* [Task instructions]: Search the listing below for the string "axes", then copy every line it appears in.

○ ○ ○

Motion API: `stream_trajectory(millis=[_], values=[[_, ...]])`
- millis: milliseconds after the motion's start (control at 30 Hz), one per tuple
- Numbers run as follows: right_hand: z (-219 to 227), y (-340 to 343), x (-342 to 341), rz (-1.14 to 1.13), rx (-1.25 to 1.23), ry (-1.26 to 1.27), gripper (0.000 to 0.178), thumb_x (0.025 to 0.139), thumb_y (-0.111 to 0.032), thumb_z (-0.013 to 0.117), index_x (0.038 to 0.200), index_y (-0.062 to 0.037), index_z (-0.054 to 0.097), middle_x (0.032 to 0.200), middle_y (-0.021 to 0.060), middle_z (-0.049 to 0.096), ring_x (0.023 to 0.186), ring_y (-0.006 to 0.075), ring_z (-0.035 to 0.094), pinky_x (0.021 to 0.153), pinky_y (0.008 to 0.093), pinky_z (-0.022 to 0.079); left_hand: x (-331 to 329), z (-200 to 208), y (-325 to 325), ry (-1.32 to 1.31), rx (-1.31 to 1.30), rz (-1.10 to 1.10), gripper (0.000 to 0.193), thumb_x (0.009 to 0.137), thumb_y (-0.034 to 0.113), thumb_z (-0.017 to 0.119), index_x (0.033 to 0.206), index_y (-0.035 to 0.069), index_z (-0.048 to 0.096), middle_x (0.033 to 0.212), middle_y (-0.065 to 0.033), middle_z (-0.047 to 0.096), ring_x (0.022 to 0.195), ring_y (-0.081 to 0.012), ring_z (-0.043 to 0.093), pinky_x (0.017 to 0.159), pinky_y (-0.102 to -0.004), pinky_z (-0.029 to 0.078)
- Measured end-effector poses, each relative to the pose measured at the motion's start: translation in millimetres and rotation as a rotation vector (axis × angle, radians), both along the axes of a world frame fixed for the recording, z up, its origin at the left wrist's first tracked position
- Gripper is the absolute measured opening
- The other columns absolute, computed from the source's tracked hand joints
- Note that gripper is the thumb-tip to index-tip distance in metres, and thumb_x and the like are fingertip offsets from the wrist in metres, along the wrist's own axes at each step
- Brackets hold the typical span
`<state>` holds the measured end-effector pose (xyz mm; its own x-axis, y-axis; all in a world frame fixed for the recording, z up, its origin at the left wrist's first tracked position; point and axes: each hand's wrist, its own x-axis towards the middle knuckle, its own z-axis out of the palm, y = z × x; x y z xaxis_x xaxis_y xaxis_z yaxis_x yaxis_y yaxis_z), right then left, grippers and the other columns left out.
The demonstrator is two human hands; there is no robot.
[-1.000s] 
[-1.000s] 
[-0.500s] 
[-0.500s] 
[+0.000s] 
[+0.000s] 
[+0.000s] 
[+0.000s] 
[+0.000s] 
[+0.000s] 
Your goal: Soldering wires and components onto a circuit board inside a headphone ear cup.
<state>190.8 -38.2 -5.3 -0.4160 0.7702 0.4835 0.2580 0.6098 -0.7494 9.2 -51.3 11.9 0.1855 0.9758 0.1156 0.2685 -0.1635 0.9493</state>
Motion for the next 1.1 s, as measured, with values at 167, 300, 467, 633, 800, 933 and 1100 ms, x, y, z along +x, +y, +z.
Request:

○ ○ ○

* [Answer box]:
- Measured end-effector poses, each relative to the pose measured at the motion's start: translation in millimetres and rotation as a rotation vector (axis × angle, radians), both along the axes of a world frame fixed for the recording, z up, its origin at the left wrist's first tracked position
- Note that gripper is the thumb-tip to index-tip distance in metres, and thumb_x and the like are fingertip offsets from the wrist in metres, along the wrist's own axes at each step
`<state>` holds the measured end-effector pose (xyz mm; its own x-axis, y-axis; all in a world frame fixed for the recording, z up, its origin at the left wrist's first tracked position; point and axes: each hand's wrist, its own x-axis towards the middle knuckle, its own z-axis out of the palm, y = z × x; x y z xaxis_x xaxis_y xaxis_z yaxis_x yaxis_y yaxis_z), right then left, grippers and the other columns left out.

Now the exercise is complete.